** TRY IT **
Reproduce the entire listing exactly. Leave the pictures out.

━━━━━━━━━━━━━━━━

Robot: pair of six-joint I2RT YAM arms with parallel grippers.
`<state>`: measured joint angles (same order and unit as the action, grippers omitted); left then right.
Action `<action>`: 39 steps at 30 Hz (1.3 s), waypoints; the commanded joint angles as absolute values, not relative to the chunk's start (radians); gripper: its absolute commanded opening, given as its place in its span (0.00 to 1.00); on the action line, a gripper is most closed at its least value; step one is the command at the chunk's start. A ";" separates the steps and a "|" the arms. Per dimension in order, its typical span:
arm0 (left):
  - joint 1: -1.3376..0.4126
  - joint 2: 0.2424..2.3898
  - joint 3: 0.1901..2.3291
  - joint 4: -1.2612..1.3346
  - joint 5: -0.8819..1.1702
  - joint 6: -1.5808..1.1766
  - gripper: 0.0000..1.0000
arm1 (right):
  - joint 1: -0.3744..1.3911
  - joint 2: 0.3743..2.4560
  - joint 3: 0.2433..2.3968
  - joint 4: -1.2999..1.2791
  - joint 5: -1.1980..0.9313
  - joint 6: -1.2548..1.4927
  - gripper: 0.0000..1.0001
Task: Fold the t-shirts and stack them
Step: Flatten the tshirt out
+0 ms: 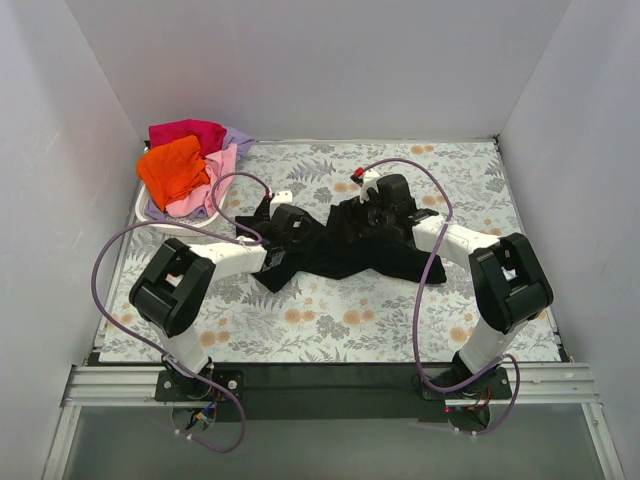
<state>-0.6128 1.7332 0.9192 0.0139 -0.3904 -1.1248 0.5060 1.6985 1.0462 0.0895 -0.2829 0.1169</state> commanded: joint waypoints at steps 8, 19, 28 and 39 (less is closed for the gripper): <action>-0.620 1.750 0.953 -0.055 -0.497 -1.112 0.30 | 0.506 1.661 1.058 0.126 -0.247 0.107 0.74; -0.620 1.556 0.899 -0.043 -0.604 -1.147 0.06 | 0.508 1.655 1.051 0.123 -0.230 0.101 0.74; -0.611 1.335 0.804 -0.080 -0.653 -1.167 0.02 | 0.506 1.651 1.045 0.121 -0.224 0.097 0.74; -0.589 1.261 0.690 -0.097 -0.594 -1.232 0.23 | 0.505 1.703 1.055 0.109 -0.200 0.103 0.75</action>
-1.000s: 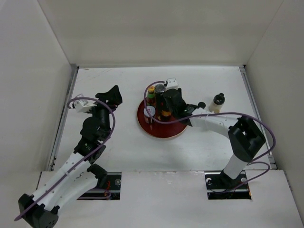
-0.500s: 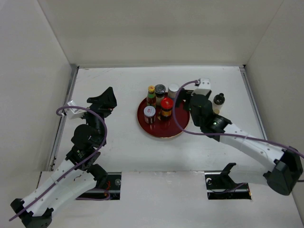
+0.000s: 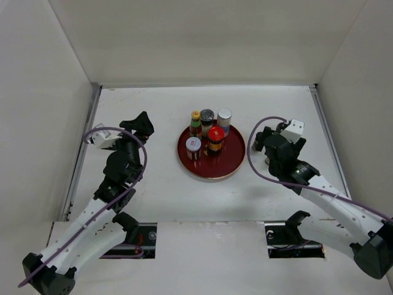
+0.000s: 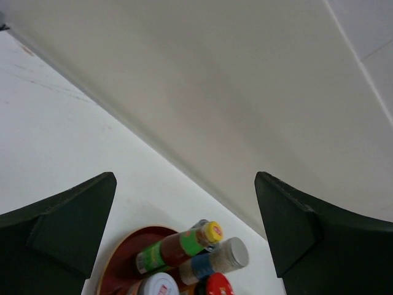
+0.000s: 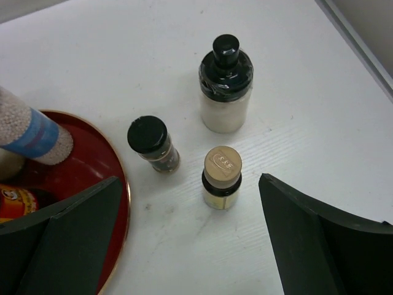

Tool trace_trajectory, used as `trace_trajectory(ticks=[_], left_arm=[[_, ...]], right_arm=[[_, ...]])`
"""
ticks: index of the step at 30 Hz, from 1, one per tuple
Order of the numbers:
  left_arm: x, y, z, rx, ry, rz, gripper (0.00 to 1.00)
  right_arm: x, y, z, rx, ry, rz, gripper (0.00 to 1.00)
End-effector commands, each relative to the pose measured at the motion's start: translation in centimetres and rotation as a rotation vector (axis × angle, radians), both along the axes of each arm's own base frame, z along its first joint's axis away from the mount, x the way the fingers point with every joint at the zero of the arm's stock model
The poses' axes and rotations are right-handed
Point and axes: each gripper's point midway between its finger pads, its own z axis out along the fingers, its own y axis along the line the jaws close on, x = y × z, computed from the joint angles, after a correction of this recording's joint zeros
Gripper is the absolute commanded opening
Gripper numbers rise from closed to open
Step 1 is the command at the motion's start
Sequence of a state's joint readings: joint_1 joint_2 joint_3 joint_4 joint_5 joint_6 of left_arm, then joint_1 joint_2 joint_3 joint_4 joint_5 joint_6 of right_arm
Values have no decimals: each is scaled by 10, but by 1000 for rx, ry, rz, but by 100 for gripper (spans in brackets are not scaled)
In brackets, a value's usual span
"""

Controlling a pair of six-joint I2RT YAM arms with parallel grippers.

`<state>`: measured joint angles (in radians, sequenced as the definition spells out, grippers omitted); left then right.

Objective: Organize the condiment bottles

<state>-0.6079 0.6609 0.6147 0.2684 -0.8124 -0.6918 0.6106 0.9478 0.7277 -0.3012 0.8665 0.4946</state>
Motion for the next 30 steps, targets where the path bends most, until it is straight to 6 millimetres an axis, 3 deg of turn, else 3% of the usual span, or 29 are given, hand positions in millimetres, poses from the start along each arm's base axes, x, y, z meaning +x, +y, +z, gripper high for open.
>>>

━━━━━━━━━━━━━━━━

** TASK OUTPUT **
Robot: pair of six-joint I2RT YAM arms with parallel grippers.
`<state>`: measured joint angles (same order and unit as the action, grippers omitted); left then right.
Action `<action>`: 39 steps at 30 Hz (1.3 s), waypoints; the commanded joint angles as absolute values, not relative to the chunk's start (radians); gripper: its absolute commanded opening, given as its place in its span (0.00 to 1.00); on the action line, a gripper is most closed at its least value; step one is the command at the chunk's start. A ";" separates the steps and a "|" the arms. Per dimension in order, its typical span:
arm0 (left):
  - joint 1: -1.3376..0.4126
  - joint 2: 0.2424..2.3898
  - joint 3: 0.1901..2.3291
  - joint 4: -1.2612..1.3346
  - joint 5: -0.8819..1.1702
  - joint 6: -1.5808..1.1766
  - gripper: 0.0000..1.0000
arm1 (right):
  - joint 1: -0.3744..1.3911
  - joint 2: 0.3743..2.4560
  - joint 3: 0.2433..2.3968
  - joint 4: -1.2999..1.2791
  - joint 5: -1.1980..0.9313
  - joint 6: -1.2548..1.4927
  - gripper: 0.0000..1.0001
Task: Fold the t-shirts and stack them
Step: Flatten the tshirt out
+0 ms: 
<state>-0.6128 1.7332 0.9192 0.0139 -0.3904 -1.1248 0.5060 1.6985 1.0462 0.0895 -0.2829 0.1169</state> commanded: joint waypoints at steps 8, 19, 28 and 39 (less is closed for the gripper): <action>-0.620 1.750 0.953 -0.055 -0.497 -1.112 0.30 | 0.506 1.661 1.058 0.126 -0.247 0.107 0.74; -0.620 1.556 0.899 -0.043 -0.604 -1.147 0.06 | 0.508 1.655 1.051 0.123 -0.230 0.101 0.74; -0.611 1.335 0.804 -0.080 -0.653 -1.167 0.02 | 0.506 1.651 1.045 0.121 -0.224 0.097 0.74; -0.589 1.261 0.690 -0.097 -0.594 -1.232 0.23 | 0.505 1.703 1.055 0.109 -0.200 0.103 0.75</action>
-1.000s: 
-0.500s: 
+0.000s: 
+0.000s: 
+0.000s: 

Tool trace_trajectory, used as `trace_trajectory(ticks=[_], left_arm=[[_, ...]], right_arm=[[_, ...]])`
"""
ticks: index of the step at 30 Hz, from 1, one per tuple
Order of the numbers:
  left_arm: x, y, z, rx, ry, rz, gripper (0.00 to 1.00)
  right_arm: x, y, z, rx, ry, rz, gripper (0.00 to 1.00)
End-effector commands, each relative to the pose measured at the motion's start: translation in centimetres and rotation as a rotation vector (axis × angle, radians), both along the axes of each arm's own base frame, z along its first joint's axis away from the mount, x the way the fingers point with every joint at the zero of the arm's stock model
The poses' axes and rotations are right-handed
Point and axes: each gripper's point midway between its finger pads, its own z axis out along the fingers, its own y axis along the line the jaws close on, x = y × z, computed from the joint angles, after a correction of this recording's joint zeros
Gripper is the absolute commanded opening
Gripper numbers rise from closed to open
Step 1 is the command at the motion's start
Sequence of a state's joint readings: joint_1 joint_2 joint_3 joint_4 joint_5 joint_6 of left_arm, then joint_1 joint_2 joint_3 joint_4 joint_5 joint_6 of right_arm
Values have no decimals: each is scaled by 10, but by 1000 for rx, ry, rz, but by 100 for gripper (spans in brackets are not scaled)
In brackets, a value's usual span
"""

Controlling a pair of six-joint I2RT YAM arms with parallel grippers.

`<state>`: measured joint angles (in radians, sequenced as the definition spells out, grippers omitted); left then right.

Objective: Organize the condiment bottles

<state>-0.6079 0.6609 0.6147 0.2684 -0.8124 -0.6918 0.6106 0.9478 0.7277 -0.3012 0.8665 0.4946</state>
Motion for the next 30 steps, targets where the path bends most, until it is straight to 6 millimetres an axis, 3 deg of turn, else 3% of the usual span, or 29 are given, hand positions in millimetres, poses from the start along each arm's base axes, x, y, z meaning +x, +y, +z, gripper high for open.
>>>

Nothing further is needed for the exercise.